In what order should I learn/study Korean?
Korean, South Korean-hangugeo; North Korean: chosŏnmal, is an East Asian language spoken by about 77 million people and 5.6 million consider Korean as a Heritage Language. It is the official and national language of both Koreas: North Korea and South Korea, with different standardized official forms used in each country. It is a recognised minority language in the Yanbian Korean Autonomous Prefecture and Changbai Korean Autonomous County of Jilin Province, China. It is also spoken in parts of Sakhalin, Russia and Central Asia. The English word “Korean” is derived from Goryeo, which is thought to be the first Korean dynasty known to Western nations. Korean people in the former USSR refer to themselves as Koryo-saram and/or Koryo-in (literally, “Koryo/Goryeo person(s)”), and call the language Koryo-mal. Of the 3000 languages in use currently, Korean is known to be the 13th most commonly used language. Languages that don’t have their own alphabet and characters have known to have merged in another or vanished over time.
Historical and modern linguists classify Korean as a language isolate; though it is commonly included by proponents of the Altaic family and, it does have a few extinct relatives, which together with Korean itself and the Jeju language (spoken in the Jeju Province and considered somewhat distinct) form the Koreanic language family. Korean presence or influence is strongly found in the Khitan language (different from Mongolian or Tungusic languages in vocabulary). Lesser-known Dravido-Korean languages theory, suggests Korean relationship with Dravidian languages in India. Some of the common features in the Korean and Dravidian languages are similar vocabulary, being agglutinative, following the SOV order; nominals and adjectives following the same syntax, postpositional particles, anàd modifiers preceding modified words by default in both languages! Korean has also been disputed to be related to Japanese due to some overlap in vocabulary and similar grammatical features that have been elaborated upon by few researchers. Korean definitely has similarity to Chinese restricted to the script only! That being said, the linguistic homeland of Korean is suggested to be somewhere in Manchuria.

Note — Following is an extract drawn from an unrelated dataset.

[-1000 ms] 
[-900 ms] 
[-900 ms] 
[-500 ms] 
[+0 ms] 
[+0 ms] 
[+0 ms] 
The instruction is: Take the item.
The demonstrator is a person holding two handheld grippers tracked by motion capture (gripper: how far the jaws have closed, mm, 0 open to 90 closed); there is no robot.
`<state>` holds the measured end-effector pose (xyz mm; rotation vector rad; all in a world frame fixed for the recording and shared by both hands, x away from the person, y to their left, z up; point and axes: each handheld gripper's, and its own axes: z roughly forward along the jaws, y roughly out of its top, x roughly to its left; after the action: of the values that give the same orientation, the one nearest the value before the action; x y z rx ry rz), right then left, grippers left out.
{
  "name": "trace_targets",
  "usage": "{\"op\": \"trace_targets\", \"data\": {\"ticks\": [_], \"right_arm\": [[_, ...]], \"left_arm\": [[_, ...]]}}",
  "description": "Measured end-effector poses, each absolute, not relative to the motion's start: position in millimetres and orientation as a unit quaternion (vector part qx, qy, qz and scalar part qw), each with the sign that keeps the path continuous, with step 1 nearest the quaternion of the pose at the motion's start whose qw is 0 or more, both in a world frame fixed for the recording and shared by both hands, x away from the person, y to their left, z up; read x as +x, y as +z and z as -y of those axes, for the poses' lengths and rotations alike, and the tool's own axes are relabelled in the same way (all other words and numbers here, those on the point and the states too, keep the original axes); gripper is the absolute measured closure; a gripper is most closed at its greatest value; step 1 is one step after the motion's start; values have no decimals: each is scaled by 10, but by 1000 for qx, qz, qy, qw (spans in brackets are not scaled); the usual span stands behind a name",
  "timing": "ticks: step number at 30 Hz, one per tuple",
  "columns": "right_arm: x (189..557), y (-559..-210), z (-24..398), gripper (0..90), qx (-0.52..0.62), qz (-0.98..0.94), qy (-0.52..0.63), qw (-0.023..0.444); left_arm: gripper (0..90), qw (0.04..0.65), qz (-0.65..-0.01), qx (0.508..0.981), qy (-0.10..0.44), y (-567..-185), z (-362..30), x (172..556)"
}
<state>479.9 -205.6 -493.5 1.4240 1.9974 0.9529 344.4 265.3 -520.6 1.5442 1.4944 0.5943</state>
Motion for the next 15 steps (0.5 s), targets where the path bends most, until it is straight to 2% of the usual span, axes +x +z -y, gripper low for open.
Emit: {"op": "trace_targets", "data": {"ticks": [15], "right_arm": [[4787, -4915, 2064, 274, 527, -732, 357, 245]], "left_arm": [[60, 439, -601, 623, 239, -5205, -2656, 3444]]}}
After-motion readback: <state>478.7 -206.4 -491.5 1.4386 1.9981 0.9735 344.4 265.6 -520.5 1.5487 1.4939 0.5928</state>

Modern Korean is understood to have descended from the Middle Korean, that emerged from the Old Korean, which itself, culminated from the Proto-Koreanic language, that is suggested to have its linguistic homeland somewhere in Manchuria. Whitman (2012) suggests that the Proto-Koreans, who were present in northern Korea, expanded into the southern part of the Korean Peninsula at around 300 BC and coexisted with the descendants of the Japonic Mumun cultivators (or assimilated them). Both had an influence on each other and a later founder effect diminished the internal variety of both language families. Chinese characters arrived in Korea with Buddhism during the Proto-Three Kingdoms era (1st century BC) and were adapted for Korean that came to be known as Hanja, and remained as the main script for writing Korean for over a millennium alongside various phonetic scripts that were later invented such as Idu, Gugyeol and Hyangchal. The majority of the population remained illiterate, as Hanja remained reserved for reading and writing by the privileged elites – the nobles!
It’s not very clear if Hangul was designed as a system to read and understand Hanja or to replace it completely. But, King Sejong the Great, of the 15th century, personally developed an alphabetic featural writing system, (Hun Min Joeong Um meaning correct sounds to educate the people- known today as Hangul) consisting of 28 basic characters, as he strongly believed that restricted use of Hanja, had resulted due to inadequacy to write Korean. Today only 24 are in use with 14 consonants and 10 vowels.